Wedding Photography sessions are available year-round, with bookings open across Cambridge, Ely, Huntingdon, Peterborough, and further afield — East England, London, the Midlands, and beyond. If you have specific questions about wedding, mention it in your enquiry. Get in touch through the contact form above to check availability and discuss your session. Enquiries are welcomed from anywhere in the UK.
Wedding photography in England typically ranges from £1,500 to £4,000+ for a full day. Price depends on experience, coverage hours, and whether albums or engagement shoots are included. Most photographers charge between £2,000–£3,000 for 8–10 hours of coverage.
For peak season (May–September), book 12–18 months in advance. For autumn and winter weddings, 9–12 months is usually sufficient. Popular photographers at popular venues fill up fast — as soon as you have a date and venue confirmed, start reaching out.

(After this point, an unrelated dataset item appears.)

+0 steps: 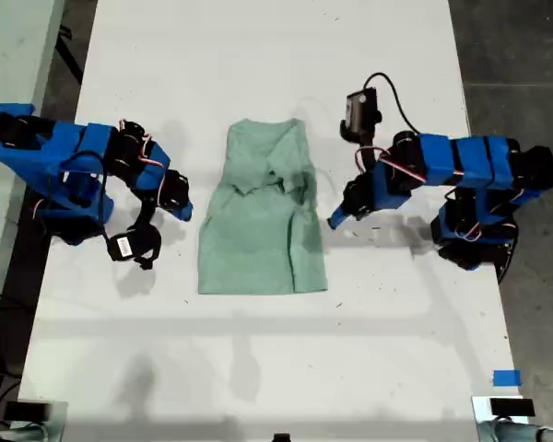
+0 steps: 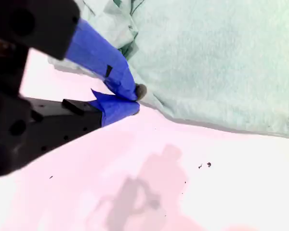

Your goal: Fold tshirt

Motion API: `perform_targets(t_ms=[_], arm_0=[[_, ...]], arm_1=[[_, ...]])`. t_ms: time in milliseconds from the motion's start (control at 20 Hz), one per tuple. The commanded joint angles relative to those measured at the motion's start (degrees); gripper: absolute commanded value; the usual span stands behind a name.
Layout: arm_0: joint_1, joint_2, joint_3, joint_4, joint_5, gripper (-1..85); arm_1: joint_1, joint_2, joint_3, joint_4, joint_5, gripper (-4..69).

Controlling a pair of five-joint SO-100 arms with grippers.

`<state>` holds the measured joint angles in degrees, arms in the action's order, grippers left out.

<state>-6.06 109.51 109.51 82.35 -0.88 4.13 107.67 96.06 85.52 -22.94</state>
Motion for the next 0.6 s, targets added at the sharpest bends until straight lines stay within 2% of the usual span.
perform_targets(t_ms=[0,50,100,150,350,550], arm_0=[[-0.18,3.96,-3.08,1.41,-2.02,10.1],[0.53,4.48,-3.08,1.93,-3.6,16.7],[1.67,4.92,-3.08,1.58,-4.04,27.5],[2.64,4.92,-3.08,1.14,-4.22,30.3],[6.33,4.22,-0.09,-1.05,-8.0,33.7],[11.51,4.13,12.22,-16.17,-14.77,32.8]], arm_1=[[1.41,8.17,4.57,-3.52,-0.44,21.5],[1.76,9.32,6.24,-3.78,-0.44,21.3],[1.93,10.2,7.47,-3.96,-0.53,21.2],[2.2,10.72,8.53,-4.13,-0.53,21.1],[2.99,11.78,11.16,-5.54,-0.88,20.8],[3.43,11.78,12.3,-7.12,-1.58,20.4]])
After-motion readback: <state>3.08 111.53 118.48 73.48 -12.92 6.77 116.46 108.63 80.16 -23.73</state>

Most professional wedding photographers deliver 400–800 edited images for a full-day wedding. The exact number depends on coverage hours, how many guests there are, and the photographer's editing style. Quality matters more than quantity — a curated gallery of 500 images tells the story better than 1,500 unedited files.
A second photographer is helpful if you want simultaneous coverage of getting-ready moments in different locations, multiple angles during the ceremony, or more candid coverage during the reception. It adds cost but significantly increases the variety and completeness of your gallery.
Documentary (reportage) wedding photography captures moments as they happen — the photographer observes and doesn't intervene. Editorial photography involves deliberate direction: placing you in good light, shaping compositions, creating intentional portraits. Most photographers blend both styles throughout the day.